Да и само по себе руководить он ничуть не стремился. Он знал, что шкура администратора мешает разворотливой работе. А ещё и не забылся период в его жизни, когда он видел павших и на них познал тщету власти: он видел комдивов, мечтавших стать дневальными, а своего первого практического учителя, хирурга Корякова, вытащил из помойки.

Порою же как-то мягчело, сглаживалось, и казалось Льву Леонидовичу, что терпеть можно, уходить не надо.
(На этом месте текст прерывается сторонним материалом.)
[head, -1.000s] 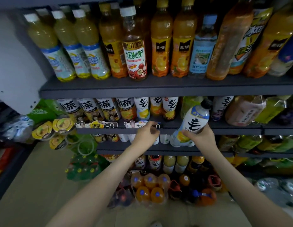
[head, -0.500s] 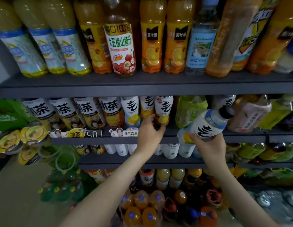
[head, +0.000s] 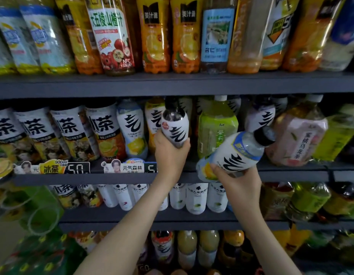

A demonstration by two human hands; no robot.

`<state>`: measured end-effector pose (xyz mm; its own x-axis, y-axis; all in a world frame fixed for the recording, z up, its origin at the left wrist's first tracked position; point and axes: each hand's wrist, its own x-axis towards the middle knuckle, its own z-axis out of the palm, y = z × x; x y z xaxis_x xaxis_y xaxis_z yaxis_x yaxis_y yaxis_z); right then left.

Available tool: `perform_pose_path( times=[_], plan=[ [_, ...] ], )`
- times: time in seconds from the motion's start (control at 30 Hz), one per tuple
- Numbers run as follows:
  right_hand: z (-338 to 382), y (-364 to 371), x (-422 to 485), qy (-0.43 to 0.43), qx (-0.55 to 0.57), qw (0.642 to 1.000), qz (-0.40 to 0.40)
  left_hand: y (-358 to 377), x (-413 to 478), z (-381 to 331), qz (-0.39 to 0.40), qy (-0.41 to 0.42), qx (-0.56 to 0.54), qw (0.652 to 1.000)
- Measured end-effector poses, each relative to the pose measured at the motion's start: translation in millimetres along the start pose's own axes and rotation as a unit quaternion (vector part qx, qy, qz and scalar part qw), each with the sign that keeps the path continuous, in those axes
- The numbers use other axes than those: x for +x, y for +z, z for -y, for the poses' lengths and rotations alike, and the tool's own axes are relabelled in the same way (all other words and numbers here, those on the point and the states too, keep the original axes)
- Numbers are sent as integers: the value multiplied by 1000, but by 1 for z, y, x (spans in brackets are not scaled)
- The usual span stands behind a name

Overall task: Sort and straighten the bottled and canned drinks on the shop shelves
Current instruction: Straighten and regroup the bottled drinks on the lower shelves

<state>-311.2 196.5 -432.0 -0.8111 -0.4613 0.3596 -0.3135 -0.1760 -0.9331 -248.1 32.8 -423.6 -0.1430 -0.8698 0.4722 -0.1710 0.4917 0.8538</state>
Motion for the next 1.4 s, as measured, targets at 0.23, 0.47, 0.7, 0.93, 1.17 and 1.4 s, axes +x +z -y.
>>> perform_pose_path(
  times=[0.23, 0.47, 0.7, 0.93, 1.17, 1.4],
  plan=[
    [1, 6, 5, -8, 21, 1000, 9, -27, -23, -2, 40, 50, -23, 998],
    [12, 21, 12, -4, 34, 999, 2, 8, 11, -26, 78, 6, 110, 991],
    [15, 37, 11, 18, 28, 999, 5, -6, 6, -13, 101, -1, 50, 994],
    [15, 43, -5, 32, 14, 999, 25, -40, -7, -3, 71, -8, 48, 996],
    [23, 19, -12, 55, 11, 998, 5, -41, -33, -36, 134, 43, -1, 990],
    [22, -40, 0, 71, 0, 996, -54, 12, -45, -60, 210, 52, 27, 976]
  ],
)
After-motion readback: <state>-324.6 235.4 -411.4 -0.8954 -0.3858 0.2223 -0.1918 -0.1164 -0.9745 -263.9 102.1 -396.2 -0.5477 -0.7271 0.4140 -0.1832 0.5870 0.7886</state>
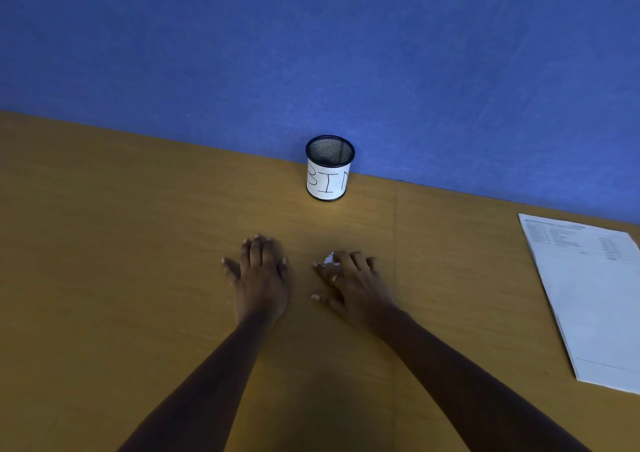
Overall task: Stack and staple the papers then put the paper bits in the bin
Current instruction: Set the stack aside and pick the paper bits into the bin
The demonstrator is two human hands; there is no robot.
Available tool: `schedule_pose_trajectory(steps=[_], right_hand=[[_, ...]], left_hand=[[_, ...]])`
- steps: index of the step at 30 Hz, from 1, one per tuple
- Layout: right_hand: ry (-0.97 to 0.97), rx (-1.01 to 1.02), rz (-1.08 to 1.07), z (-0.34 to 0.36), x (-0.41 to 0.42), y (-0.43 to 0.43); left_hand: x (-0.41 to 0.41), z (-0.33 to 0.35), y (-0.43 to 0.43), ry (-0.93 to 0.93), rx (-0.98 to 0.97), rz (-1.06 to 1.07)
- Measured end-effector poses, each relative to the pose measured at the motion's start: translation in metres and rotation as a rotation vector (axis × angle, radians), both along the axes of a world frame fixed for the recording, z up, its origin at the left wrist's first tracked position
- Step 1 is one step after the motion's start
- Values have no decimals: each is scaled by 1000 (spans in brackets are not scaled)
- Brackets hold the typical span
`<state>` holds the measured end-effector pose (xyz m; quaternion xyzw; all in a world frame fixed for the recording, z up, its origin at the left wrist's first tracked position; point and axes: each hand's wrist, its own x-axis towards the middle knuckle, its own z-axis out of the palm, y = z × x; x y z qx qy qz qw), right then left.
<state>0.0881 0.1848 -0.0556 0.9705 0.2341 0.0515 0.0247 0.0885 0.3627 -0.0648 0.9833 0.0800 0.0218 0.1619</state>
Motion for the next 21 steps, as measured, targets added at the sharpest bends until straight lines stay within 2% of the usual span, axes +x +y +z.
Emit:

И тогда он, напротив, начинал опасаться, что его самого, и Донцову, и Гангарт вытеснят, что дело к этому идёт, что с каждым годом обстановка будет не проще, а сложней. А ему же не легко было переносить изломы жизни: шло всё-таки к сорока, и тело уже требовало комфорта и постоянства.
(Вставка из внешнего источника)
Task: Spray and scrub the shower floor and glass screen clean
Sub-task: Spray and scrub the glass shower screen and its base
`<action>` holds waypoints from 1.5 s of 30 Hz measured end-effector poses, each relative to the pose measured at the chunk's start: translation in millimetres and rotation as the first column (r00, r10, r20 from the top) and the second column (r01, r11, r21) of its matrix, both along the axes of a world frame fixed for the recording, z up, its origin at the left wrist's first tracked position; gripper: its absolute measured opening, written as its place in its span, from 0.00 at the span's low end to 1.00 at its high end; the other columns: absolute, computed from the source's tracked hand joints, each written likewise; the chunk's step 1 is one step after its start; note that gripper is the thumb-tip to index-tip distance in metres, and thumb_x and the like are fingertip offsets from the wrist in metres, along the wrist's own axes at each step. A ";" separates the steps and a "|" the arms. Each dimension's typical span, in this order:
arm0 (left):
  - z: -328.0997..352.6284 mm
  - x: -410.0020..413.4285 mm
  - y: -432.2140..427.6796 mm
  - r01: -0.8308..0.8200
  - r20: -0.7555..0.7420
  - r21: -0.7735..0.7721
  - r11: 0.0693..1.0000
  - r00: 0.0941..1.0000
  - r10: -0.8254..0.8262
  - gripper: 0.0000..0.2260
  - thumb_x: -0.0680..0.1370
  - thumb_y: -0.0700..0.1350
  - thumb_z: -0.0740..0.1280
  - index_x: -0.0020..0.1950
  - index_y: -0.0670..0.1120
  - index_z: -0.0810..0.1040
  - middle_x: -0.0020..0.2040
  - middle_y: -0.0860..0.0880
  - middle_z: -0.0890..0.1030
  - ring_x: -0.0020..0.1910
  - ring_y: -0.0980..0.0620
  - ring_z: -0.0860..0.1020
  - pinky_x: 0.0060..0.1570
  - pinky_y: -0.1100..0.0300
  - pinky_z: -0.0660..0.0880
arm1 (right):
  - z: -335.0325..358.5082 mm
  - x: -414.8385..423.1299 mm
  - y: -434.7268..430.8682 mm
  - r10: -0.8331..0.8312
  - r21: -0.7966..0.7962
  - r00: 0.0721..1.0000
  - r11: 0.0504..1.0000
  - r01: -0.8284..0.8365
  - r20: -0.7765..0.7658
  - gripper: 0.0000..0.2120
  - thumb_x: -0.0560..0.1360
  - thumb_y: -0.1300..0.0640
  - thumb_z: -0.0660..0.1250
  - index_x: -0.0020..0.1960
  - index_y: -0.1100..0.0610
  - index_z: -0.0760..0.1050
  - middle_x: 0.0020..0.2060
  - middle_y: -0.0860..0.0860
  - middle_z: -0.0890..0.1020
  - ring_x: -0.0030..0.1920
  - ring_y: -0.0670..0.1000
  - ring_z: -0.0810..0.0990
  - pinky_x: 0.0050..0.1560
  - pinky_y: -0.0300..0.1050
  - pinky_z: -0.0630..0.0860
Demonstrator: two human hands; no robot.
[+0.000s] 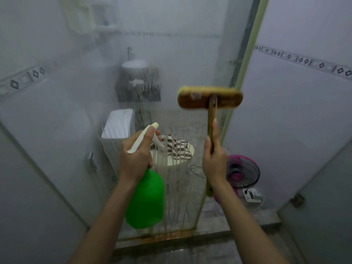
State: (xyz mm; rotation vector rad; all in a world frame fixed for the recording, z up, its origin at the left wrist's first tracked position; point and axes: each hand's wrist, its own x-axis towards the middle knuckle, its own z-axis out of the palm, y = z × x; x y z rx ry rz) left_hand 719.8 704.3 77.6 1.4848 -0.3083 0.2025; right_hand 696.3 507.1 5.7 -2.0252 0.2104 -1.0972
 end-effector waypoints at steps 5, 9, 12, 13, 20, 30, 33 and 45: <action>1.5 6.8 1.8 -0.018 0.005 -0.010 1.000 1.000 0.018 0.13 0.83 0.47 0.64 0.43 0.49 0.84 0.36 0.51 0.86 0.18 0.55 0.69 0.19 0.65 0.67 | -23.4 -20.0 8.2 0.044 -0.018 0.994 0.999 -0.046 -0.096 0.25 0.83 0.59 0.56 0.77 0.44 0.54 0.28 0.41 0.69 0.22 0.45 0.64 0.23 0.34 0.62; 0.6 12.7 2.7 -0.029 0.005 -0.012 1.000 1.000 0.029 0.12 0.83 0.48 0.65 0.43 0.51 0.85 0.37 0.49 0.86 0.18 0.55 0.69 0.20 0.65 0.67 | 68.7 23.0 -10.6 0.011 -0.035 0.994 0.999 -0.007 0.109 0.24 0.84 0.56 0.54 0.77 0.43 0.50 0.25 0.47 0.63 0.22 0.45 0.62 0.22 0.37 0.63; 2.2 14.9 4.9 -0.035 0.007 -0.020 0.999 0.999 0.035 0.11 0.82 0.48 0.65 0.45 0.50 0.85 0.40 0.49 0.87 0.19 0.57 0.71 0.21 0.66 0.68 | 37.1 22.5 -3.8 -0.034 -0.041 0.994 0.998 0.039 0.106 0.25 0.84 0.54 0.53 0.77 0.41 0.50 0.26 0.45 0.64 0.22 0.45 0.64 0.23 0.33 0.63; 3.4 15.8 6.3 -0.031 0.010 -0.016 0.999 0.999 0.031 0.11 0.82 0.48 0.65 0.46 0.49 0.85 0.40 0.49 0.87 0.19 0.57 0.71 0.22 0.66 0.69 | 8.7 13.5 2.2 -0.024 -0.037 0.997 0.999 0.027 0.068 0.25 0.84 0.53 0.53 0.77 0.40 0.51 0.27 0.45 0.66 0.22 0.45 0.65 0.24 0.31 0.63; 6.5 22.5 16.5 -0.063 0.017 -0.023 0.998 0.998 0.064 0.11 0.83 0.48 0.66 0.44 0.52 0.85 0.40 0.54 0.87 0.18 0.53 0.68 0.20 0.65 0.68 | 43.7 16.9 1.5 0.026 -0.053 0.998 0.998 -0.023 0.064 0.25 0.84 0.56 0.54 0.77 0.42 0.51 0.27 0.44 0.67 0.22 0.44 0.63 0.22 0.36 0.63; 14.0 18.0 28.0 -0.095 0.070 -0.023 0.995 0.993 0.097 0.12 0.83 0.47 0.65 0.44 0.54 0.85 0.39 0.51 0.87 0.18 0.54 0.69 0.22 0.65 0.69 | -1.8 5.0 23.7 0.089 -0.068 0.996 0.994 -0.090 -0.027 0.24 0.83 0.48 0.53 0.77 0.38 0.51 0.25 0.50 0.67 0.22 0.46 0.63 0.20 0.43 0.64; 17.7 14.6 30.5 -0.104 0.064 -0.055 0.993 0.992 0.107 0.12 0.83 0.47 0.65 0.42 0.55 0.84 0.36 0.53 0.86 0.17 0.53 0.67 0.21 0.65 0.67 | 63.9 30.1 15.4 0.064 -0.076 0.989 0.996 -0.054 0.134 0.25 0.84 0.58 0.54 0.76 0.45 0.50 0.24 0.46 0.64 0.22 0.46 0.64 0.22 0.34 0.62; 7.7 5.2 41.2 -0.153 0.051 -0.039 0.987 0.987 0.155 0.13 0.83 0.48 0.65 0.42 0.59 0.84 0.40 0.54 0.87 0.17 0.52 0.67 0.20 0.64 0.67 | 38.2 22.1 24.1 0.092 -0.157 0.996 0.984 -0.089 0.011 0.25 0.83 0.55 0.55 0.78 0.46 0.51 0.24 0.47 0.65 0.22 0.48 0.64 0.21 0.37 0.61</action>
Он вообще находился в недоумении относительно собственной жизни. Он не знал, надо ли ему сделать героический рывок, или тихо плыть, как плывётся. Не здесь и не так начиналась его серьёзная работа — она начиналась с отменным размахом. Был год, когда он находился от сталинской премии уже в нескольких метрах. И вдруг весь их институт лопнул от натяжек и от поспешности, и оказалось, что даже кандидатская диссертация не защищена. Отчасти это Коряков его когда-то так наставил: „Вы — работайте, работайте! Написать всегда успеете“. А — когда „успеете“?

Или — на чёрта и писать?..

Лицом однако не выражая своего неодобрения главврачу, Лев Леонидович щурился и как будто слушал. Тем более, что предлагалось ему в следующем месяце провести первую операцию на грудной клетке.

Но всё кончается! — кончилась и пятиминутка. И, постепенно выходя из комнаты совещаний, хирурги собрались на площадке верхнего вестибюля. И всё так же держа лапы подсунутыми под поясок на животе, Лев Леонидович как хмурый рассеянный полководец повёл за собою на большой обход седую тростиночку Евгению Устиновну, буйно-курчавого Халмухамедова, толстую Пантёхину, рыженькую Анжелину и ещё двух сестёр.